STF HC 237538 AgR
PROCESSUALEMENTA
AGRAVO REGIMENTAL EM HABEAS CORPUS. TRANCAMENTO DE INQUÉRITO POLICIAL. EXCEPCIONALIDADE: INOCORRÊNCIA. VIOLAÇÃO À SÚMULA VINCULANTE Nº 24 DO SUPREMO TRIBUNAL FEDERAL. NÃO OCORRÊNCIA. SUFICIÊNCIA DOS ELEMENTOS QUE JUSTIFICARAM A CONTINUIDADE. REVOLVIMENTO DE FATOS E PROVAS: INVIABILIDADE.

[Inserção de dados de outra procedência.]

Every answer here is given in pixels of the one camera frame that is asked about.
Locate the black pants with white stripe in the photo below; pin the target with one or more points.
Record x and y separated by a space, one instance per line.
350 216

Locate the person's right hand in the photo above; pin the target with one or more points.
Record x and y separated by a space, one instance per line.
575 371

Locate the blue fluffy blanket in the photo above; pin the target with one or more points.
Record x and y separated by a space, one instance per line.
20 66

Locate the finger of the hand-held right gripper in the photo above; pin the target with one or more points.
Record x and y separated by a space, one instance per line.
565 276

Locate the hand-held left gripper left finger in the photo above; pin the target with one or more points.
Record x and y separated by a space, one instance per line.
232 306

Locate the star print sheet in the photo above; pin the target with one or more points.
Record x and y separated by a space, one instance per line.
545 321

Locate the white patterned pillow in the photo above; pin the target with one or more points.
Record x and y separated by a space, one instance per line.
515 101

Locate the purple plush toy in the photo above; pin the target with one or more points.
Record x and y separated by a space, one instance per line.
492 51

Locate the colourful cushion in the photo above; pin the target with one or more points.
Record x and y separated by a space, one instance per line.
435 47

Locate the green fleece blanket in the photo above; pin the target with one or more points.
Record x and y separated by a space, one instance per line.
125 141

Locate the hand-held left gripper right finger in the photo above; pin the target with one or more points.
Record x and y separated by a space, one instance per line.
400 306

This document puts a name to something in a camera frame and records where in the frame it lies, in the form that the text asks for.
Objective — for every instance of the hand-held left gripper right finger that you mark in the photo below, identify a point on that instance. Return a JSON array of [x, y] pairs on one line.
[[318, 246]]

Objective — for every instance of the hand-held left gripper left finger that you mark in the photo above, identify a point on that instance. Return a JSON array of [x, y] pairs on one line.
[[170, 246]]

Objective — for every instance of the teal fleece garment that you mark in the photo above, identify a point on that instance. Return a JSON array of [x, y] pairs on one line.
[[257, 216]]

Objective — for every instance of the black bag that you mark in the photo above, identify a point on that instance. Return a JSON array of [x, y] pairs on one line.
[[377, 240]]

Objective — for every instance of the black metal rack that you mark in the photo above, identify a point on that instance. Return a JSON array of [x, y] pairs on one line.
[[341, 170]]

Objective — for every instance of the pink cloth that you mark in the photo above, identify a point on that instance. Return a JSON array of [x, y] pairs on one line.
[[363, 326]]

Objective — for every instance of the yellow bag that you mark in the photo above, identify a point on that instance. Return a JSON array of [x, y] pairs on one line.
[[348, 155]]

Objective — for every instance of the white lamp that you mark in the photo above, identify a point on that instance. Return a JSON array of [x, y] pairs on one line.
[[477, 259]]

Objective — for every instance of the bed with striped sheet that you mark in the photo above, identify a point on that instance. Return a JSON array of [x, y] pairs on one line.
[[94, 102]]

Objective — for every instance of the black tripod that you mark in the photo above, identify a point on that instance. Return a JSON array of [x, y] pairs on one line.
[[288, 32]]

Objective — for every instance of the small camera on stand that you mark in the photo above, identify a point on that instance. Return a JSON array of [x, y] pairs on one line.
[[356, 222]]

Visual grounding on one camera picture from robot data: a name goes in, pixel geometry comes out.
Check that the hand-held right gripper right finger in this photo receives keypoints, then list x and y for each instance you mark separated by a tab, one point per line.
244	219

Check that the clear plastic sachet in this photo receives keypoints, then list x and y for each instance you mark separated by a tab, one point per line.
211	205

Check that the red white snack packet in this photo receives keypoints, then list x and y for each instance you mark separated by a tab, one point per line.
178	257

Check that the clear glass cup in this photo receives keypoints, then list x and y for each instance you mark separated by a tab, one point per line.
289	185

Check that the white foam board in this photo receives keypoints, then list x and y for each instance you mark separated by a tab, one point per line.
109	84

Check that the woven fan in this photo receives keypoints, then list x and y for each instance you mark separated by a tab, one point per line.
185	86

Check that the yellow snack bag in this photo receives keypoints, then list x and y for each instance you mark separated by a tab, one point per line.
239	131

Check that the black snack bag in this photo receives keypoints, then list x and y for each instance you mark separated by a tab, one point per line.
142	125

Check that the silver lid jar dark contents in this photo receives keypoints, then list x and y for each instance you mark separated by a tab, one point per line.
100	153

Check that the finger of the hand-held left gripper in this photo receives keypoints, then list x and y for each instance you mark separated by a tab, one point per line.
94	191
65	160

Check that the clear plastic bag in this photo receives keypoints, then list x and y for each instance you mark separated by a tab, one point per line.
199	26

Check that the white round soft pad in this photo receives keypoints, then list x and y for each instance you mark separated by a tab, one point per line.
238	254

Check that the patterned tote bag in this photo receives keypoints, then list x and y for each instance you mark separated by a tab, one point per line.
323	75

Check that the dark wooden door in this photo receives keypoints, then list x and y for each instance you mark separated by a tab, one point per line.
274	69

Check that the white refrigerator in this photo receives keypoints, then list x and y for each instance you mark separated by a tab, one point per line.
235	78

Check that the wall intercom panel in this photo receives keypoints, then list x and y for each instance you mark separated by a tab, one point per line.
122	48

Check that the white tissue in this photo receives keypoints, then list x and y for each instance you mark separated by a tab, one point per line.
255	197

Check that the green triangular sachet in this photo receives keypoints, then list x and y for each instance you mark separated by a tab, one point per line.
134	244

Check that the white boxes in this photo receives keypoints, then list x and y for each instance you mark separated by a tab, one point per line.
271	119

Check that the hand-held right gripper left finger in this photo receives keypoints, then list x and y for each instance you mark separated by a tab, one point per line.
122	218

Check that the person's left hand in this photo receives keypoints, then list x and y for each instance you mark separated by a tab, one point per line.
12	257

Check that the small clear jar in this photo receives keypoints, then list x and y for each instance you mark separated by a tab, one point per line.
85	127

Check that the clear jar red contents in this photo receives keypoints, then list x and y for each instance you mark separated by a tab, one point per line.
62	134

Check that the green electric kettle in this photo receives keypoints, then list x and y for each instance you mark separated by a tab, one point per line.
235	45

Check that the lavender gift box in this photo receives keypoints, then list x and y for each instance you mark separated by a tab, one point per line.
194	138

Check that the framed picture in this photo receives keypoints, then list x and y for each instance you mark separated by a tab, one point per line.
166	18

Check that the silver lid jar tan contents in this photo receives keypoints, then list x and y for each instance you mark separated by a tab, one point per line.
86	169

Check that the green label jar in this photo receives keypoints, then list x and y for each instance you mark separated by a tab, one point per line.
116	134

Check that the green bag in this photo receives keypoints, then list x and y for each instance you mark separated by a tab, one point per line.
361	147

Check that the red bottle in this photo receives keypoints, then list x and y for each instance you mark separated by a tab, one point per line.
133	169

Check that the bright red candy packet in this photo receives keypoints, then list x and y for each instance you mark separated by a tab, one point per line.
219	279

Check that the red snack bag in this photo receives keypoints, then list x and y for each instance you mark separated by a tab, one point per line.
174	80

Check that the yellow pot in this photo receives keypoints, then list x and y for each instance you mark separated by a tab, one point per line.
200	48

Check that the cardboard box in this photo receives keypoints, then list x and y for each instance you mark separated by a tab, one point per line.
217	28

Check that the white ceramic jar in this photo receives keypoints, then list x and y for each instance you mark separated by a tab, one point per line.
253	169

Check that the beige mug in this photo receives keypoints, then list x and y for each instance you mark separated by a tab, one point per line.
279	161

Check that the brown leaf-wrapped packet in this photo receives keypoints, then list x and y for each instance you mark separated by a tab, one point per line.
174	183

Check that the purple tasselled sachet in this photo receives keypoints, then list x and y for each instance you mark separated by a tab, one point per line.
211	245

1. O trancamento de inquérito policial pela via do habeas corpus é medida excepcional, não cabível no caso, uma vez que não comprovadas, de plano, a atipicidade da conduta, a extinção da punibilidade ou a ausência de justa causa. Precedentes.
2. Improcede a alegada violação o enunciado nº 24 da Súmula Vinculante do STF quando configurada justa causa para continuidade das investigações do crime de lavagem de dinheiro. Alcançar conclusão em sentido diverso, quanto à insuficiência dos elementos à continuidade do procedimento investigatório, demandaria o reexame do conjunto fático-probatório, incabível na via do habeas corpus. Precedentes.
3. O Supremo Tribunal Federal pacificou entendimento no sentido de que “a ação de ‘habeas corpus’ constitui remédio processual inadequado, quando ajuizada com o objetivo (a) de promover a análise da prova penal, (b) de efetuar o reexame do conjunto probatório regularmente produzido, (c) de provocar a reapreciação da matéria de fato e (d) de proceder à revalorização dos elementos instrutórios coligidos no processo penal de conhecimento.” Precedentes.
4. Agravo regimental ao qual se nega provimento.